Please give the number of lines in the listing that include the word "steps", with no other words.

── SUPPLIED MATERIAL ──

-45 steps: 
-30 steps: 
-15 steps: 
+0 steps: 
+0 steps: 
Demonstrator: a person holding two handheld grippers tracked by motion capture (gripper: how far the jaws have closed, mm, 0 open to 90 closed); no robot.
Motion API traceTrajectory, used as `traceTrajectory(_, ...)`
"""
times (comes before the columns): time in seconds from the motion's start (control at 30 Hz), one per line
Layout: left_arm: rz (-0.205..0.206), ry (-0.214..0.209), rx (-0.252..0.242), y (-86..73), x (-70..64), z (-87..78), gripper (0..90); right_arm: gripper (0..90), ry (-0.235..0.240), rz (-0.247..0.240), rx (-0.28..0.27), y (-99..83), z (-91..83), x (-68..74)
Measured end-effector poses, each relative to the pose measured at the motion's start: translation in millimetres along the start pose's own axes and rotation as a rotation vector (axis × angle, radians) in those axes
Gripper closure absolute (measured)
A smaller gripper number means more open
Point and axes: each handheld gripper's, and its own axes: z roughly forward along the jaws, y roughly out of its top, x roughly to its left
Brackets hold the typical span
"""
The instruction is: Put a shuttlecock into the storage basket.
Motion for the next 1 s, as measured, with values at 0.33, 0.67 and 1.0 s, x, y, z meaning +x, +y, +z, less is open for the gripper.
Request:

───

_TASK RESPONSE_. 5